● **What to do**:
All pictures are to be dropped, and the remaining data set down exactly.

-- Opening Marker --

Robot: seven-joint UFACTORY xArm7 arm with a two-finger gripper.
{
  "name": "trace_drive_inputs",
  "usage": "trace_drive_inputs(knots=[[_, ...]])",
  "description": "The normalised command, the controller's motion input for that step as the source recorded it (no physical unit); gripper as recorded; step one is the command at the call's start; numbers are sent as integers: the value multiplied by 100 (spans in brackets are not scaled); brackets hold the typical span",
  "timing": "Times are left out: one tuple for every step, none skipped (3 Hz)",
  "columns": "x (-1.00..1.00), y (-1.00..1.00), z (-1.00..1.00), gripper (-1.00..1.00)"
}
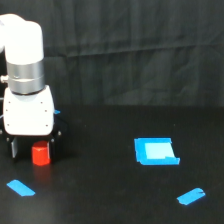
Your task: Pick up the red object from the table
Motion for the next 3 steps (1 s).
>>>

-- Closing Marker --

● **Task answer**:
Robot: seven-joint UFACTORY xArm7 arm with a two-finger gripper.
{
  "name": "trace_drive_inputs",
  "usage": "trace_drive_inputs(knots=[[_, ...]])",
  "description": "The normalised command, the controller's motion input for that step as the source recorded it (no physical unit); gripper as recorded; step one is the command at the call's start; numbers are sent as integers: the value multiplied by 100 (spans in brackets are not scaled); brackets hold the typical span",
  "timing": "Times are left out: one tuple for every step, none skipped (3 Hz)",
  "columns": "x (-1.00..1.00), y (-1.00..1.00), z (-1.00..1.00), gripper (-1.00..1.00)"
}
Your task: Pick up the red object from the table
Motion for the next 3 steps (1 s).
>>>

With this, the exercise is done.